El Butano Popular

Librepensamiento y explicaciones

And... Soul it goes

Diego Ávila Paleta de grises— 05-12-2012

Un día, Fónico llegó con dos noticias: una, ya había recibido el disco de Century, y dos, se había enterado de que yo le gustaba a una chica.

Century fue un grupo francés con un solo disco, And… Soul it goes. Bueno, con una sola canción, “Lover why”. ¿Tienen ustedes algún recopilatorio tipo Grandes Baladas del Rock? ¿Contiene al menos cincuenta canciones? Pues busquen la cuadragésima octava, la cuadragésima novena o la quincuagésima. Y allí estará, rellenando minutos. Pero a él le servían: eran jebis y cantaban baladitas. Así que encargó el disco al Discoplay tras ver una actuación en el “Tocata”. Del “Lover why”, por supuesto.

La chica. Inma era una criaja de 15 años de sonrisa circundada por hoyuelos, ojos saltones preconizadores de algún hipotiroidismo y pelo rizado imposible de domar, cuyo gesto más rebelde fue hacerse un moldeado en sus rizos que la equiparó al aspecto que debiera gastar su abuela en días de procesión, si hubiese tenido la suerte de conocerla. Y sí, yo le gustaba. Había recopilado las fotos que de mí habían ido apareciendo en los periódicos escolares y bachilleres y recortado los articulitos y cuentos que había escrito en ellos, sabía dónde vivía, mi ascendencia familiar, mis gustos musicales… Toda una Richard Ramirez de manual, una stalker pre-internetera diplomada. Era feúcha, pero a mí me daba igual. Yo ya sabía besar (esperaba que, como montar en bici, su mecánica no se olvidase nunca) y había eyaculado en la boca de una madrileña. Ya estaba listo para FOLLAR. Ya estaba listo para TENER NOVIA. Así que me dejé querer.

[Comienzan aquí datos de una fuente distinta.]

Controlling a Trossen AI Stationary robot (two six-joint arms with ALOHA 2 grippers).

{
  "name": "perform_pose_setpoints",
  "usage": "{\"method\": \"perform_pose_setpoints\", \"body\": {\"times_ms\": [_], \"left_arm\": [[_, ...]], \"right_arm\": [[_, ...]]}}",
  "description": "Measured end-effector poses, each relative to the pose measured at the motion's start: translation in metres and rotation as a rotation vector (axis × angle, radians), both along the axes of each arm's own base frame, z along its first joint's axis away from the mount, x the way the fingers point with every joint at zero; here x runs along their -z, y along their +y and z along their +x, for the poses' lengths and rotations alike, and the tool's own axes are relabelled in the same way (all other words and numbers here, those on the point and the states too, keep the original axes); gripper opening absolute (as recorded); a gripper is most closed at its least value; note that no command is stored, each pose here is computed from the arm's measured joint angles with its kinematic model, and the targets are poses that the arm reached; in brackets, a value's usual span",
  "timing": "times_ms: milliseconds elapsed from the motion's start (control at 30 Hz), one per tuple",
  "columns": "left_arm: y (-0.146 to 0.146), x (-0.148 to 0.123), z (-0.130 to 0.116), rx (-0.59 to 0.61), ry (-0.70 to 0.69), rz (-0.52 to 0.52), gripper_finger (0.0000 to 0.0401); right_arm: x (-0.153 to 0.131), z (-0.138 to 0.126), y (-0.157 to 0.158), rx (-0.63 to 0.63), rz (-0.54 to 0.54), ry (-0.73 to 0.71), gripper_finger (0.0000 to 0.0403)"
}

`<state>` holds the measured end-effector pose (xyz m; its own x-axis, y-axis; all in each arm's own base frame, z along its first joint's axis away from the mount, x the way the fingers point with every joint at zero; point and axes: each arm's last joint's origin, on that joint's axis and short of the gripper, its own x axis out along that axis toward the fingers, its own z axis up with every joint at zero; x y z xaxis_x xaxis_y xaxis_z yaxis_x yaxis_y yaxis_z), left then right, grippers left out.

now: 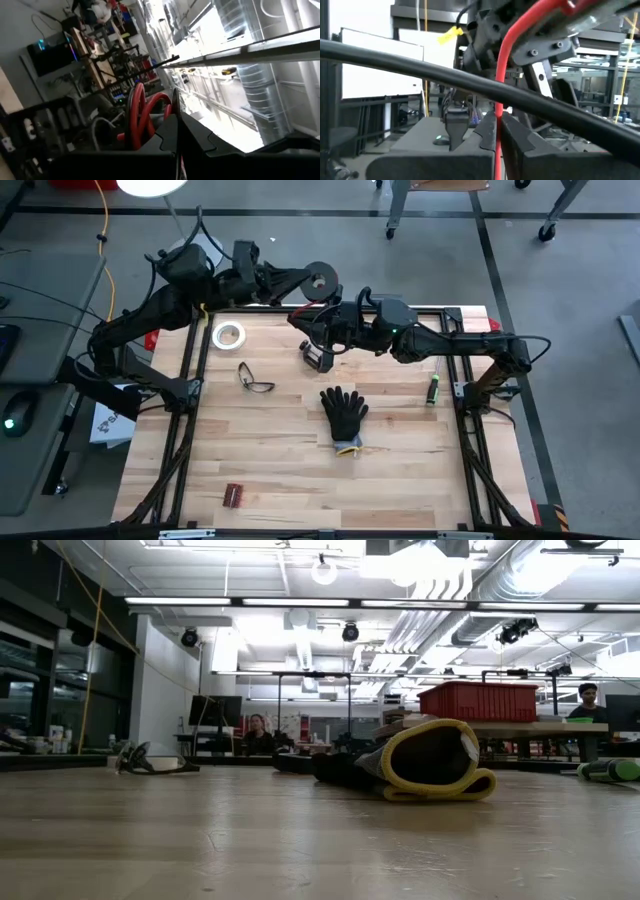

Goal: Coil cords
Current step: Coil the orange wire onto the spool

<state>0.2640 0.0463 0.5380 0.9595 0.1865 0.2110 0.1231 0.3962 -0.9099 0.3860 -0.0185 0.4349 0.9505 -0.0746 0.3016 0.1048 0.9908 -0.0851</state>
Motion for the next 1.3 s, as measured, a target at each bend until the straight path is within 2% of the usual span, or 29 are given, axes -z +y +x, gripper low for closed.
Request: {"method": "perform_pose_setpoints", "body": {"times_ms": [300,567,933,1133,1300], "left_arm": [[-0.019,0.002,0.005,0.09,0.004,-0.058,0.0],[-0.028,0.003,0.003,0.146,0.026,-0.083,0.0],[-0.032,0.011,-0.041,0.184,0.258,-0.083,0.0],[-0.034,0.024,-0.055,0.205,0.434,-0.015,0.0],[-0.035,0.037,-0.059,0.226,0.578,0.117,0.0]], "right_arm": [[0.0,0.002,-0.01,0.056,0.003,-0.035,0.0],[0.0,0.003,-0.021,0.022,-0.004,-0.076,0.0],[0.006,0.003,-0.042,-0.026,-0.034,-0.009,0.0],[0.011,0.002,-0.052,-0.032,-0.042,0.049,0.0],[0.016,0.002,-0.06,-0.038,-0.046,0.105,0.0]]}}
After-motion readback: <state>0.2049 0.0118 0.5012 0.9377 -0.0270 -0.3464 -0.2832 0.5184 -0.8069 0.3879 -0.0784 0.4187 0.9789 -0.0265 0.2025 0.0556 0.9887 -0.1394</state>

Dejarme querer consistió en acompañarla cuando salía de misa los domingos, tomar café en La Espuela por las tardes y dejarme ver con ella en la discoteca Amanecer, que nunca dejó de llamarse “el discopub”. Allí nos sentábamos y charlábamos —charlaba ella— de su madre fallecida, de su hermana mayor, de mi aspecto en las fotografías fotocopiadas que ella atesoraba… Nos empalagábamos juntos. Nos hacíamos novios.

Century me acompañaba día y noche por entonces. La banda de Jean Duperron azucaraba mis oídos con esos medios tiempos pueriles de chica—abandona—a—chico—y—chico—llora—desconsolado. Títulos vomitivos como “Gone with the Winner” o el mismo “Lover why” nombraban canciones casposas que sólo se aguantan cuando el HAMOR llama a tu puerta.

Yo seguía con mi plan de consumar nuestra relación, de conocerla bíblicamente. Una noche que cambiamos el asiento por el apoyo de una columna la sujeté por la cintura y la besaba en el cuello mientras ella hablaba y hablaba y hablaba y hablaba. Llevaba una falda corta, y hacia allí encaminé mi mano libre. Subí por los muslos y cuando ya rozaba la braga de algodón me soltó un bofetón que me dejó atontado. Me gritaba, pero yo no entendía nada ni veía más allá de las risas de los que nos rodeaban.

De entre aquellas risas surgió un caballero andante, al que era la primera vez que veía separado de su tractor, que suponía aparcado en la puerta, y se interpuso entre nosotros. Cuando ella le contó que había intentado mancillarla se volvió hacia mí y me soltó otra hostia con la lengua doblada entre los dientes, una hostia que llevaba concentrada toda la mala leche y la justicia del agro. Finalmente, Fónico me sacó de allí sangrando por el labio y con el cerebro aún a medio montar. Me llevó a El Lagar y allí despotricamos contra el eterno femenino. Caballero y princesa se conocieron, intimaron y ya van por el cuarto hijo, creo.

Pero una vocecita me asalta aún en las noches más oscuras y me susurra, burlona: “Why lover why…. Why do flowers die?”: el karma del Metal.